══ MATERIAL PROVIDED ══

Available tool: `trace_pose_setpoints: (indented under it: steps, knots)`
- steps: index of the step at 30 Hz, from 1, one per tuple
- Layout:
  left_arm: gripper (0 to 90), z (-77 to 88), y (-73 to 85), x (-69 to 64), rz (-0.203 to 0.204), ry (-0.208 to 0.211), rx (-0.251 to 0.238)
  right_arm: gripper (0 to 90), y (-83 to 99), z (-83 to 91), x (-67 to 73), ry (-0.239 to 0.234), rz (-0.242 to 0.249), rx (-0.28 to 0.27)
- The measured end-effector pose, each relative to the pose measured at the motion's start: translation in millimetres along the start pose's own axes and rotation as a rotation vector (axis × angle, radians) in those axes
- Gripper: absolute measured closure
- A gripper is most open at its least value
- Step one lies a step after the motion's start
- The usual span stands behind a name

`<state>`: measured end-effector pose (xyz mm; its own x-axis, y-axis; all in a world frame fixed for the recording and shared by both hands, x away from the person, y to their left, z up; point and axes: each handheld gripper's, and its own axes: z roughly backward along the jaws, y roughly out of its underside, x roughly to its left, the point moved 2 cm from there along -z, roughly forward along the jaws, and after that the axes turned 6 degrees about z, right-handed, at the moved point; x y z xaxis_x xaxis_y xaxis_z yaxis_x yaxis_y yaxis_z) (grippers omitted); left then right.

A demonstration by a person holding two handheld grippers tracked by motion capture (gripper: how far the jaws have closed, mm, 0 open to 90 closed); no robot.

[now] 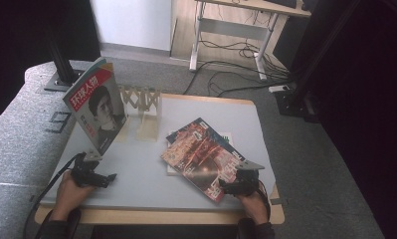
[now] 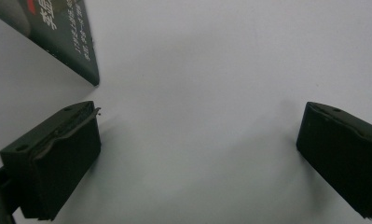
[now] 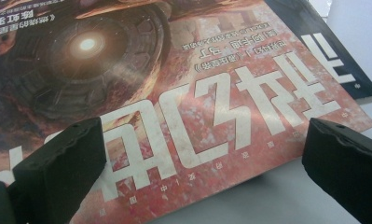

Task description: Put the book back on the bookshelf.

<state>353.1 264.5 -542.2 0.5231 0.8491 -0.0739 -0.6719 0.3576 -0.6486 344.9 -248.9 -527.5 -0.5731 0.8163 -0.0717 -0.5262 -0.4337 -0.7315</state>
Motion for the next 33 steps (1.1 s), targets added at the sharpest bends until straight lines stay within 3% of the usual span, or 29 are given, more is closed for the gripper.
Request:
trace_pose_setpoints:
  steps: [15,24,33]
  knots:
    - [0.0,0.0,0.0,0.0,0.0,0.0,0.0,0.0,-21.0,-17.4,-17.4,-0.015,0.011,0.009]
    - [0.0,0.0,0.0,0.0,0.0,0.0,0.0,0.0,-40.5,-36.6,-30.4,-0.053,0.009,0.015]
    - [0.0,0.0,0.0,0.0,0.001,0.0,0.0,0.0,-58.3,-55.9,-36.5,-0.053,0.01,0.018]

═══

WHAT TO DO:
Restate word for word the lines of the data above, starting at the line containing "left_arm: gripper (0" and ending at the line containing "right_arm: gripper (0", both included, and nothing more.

RESPONSE BELOW:
  left_arm: gripper (0 to 90), z (-77 to 88), y (-73 to 85), x (-69 to 64), rz (-0.203 to 0.204), ry (-0.208 to 0.211), rx (-0.251 to 0.238)
  right_arm: gripper (0 to 90), y (-83 to 99), z (-83 to 91), x (-67 to 73), ry (-0.239 to 0.234), rz (-0.242 to 0.249), rx (-0.28 to 0.27)

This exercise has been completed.